Data excerpt -
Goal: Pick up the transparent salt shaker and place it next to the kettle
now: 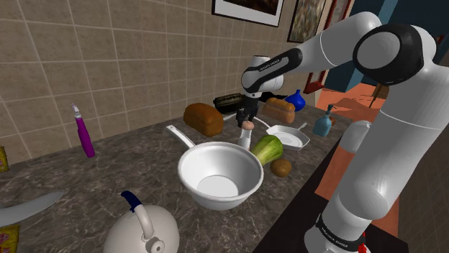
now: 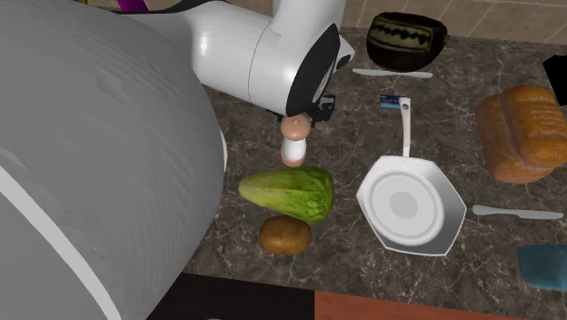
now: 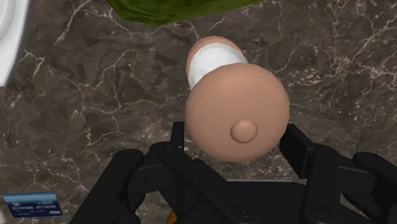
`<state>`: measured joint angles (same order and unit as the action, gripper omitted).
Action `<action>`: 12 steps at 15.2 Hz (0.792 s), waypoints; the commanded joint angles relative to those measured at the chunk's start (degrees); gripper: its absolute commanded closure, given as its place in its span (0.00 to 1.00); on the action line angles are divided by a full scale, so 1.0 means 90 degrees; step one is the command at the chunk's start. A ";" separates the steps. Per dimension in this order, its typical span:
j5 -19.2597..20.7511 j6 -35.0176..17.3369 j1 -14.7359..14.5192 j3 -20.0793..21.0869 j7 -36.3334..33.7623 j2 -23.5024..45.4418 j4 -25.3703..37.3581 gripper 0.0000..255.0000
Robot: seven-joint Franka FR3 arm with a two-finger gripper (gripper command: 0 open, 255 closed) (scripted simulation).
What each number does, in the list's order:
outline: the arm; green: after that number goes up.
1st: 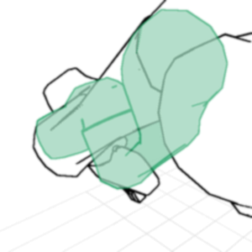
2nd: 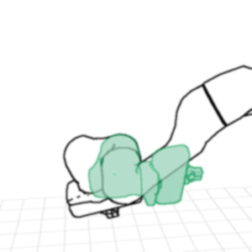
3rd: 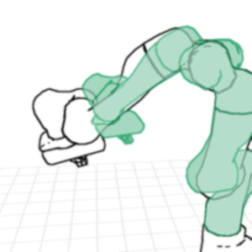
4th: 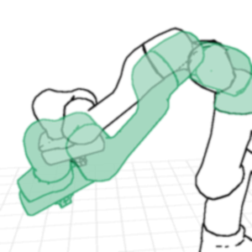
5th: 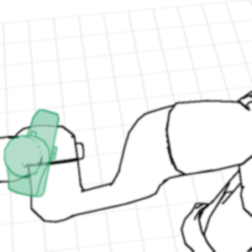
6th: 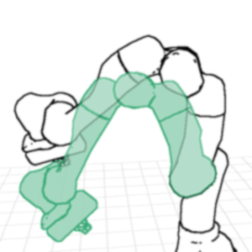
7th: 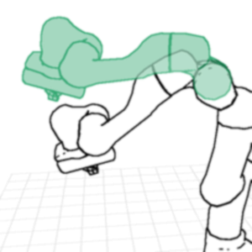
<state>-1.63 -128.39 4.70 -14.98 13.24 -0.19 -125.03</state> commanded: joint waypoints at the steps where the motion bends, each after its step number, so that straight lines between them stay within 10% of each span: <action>1: 0.0000 0.0001 0.0000 0.0000 0.0000 0.0004 -0.0002 1.00; 12: 0.0057 0.0334 -0.0003 0.0004 -0.0046 -0.0154 0.0180 1.00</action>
<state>-1.28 -126.19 4.65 -14.92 12.89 -1.09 -123.73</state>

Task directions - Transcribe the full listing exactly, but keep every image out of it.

Exercise answer -
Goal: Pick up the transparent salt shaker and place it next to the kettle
now: 
now: 
now: 
`<state>`: measured joint angles (same order and unit as the action, gripper omitted).
Action `<action>`: 12 steps at 15.2 Hz (0.792 s), waypoints; the commanded joint angles relative to those measured at the chunk's start (degrees); gripper: its absolute commanded closure, given as its place in its span (0.00 to 1.00); on the action line angles are divided by a full scale, so 1.0 means 90 degrees; step one is the command at the chunk's start. A ";" separates the steps. Per dimension in this order, its typical span:
j5 -19.2597..20.7511 j6 -35.0176..17.3369 j1 -14.7359..14.5192 j3 -20.0793..21.0869 j7 -36.3334..33.7623 j2 -23.5024..45.4418 j4 -25.3703..37.3581 gripper 0.0000..255.0000
Robot: seven-joint Franka FR3 arm with a two-finger gripper (gripper command: 0 open, 255 closed) (scripted simulation).
What each number does, in the list's order:
outline: the arm; green: after that number goes up.
1st: 
2nd: 
3rd: 
4th: 
5th: 
6th: 
7th: 
<state>-1.63 -128.39 4.70 -14.98 13.24 -0.19 -125.03</state> commanded: joint waypoints at the steps where the motion bends, each after its step number, so that straight lines between them stay within 10% of each span: <action>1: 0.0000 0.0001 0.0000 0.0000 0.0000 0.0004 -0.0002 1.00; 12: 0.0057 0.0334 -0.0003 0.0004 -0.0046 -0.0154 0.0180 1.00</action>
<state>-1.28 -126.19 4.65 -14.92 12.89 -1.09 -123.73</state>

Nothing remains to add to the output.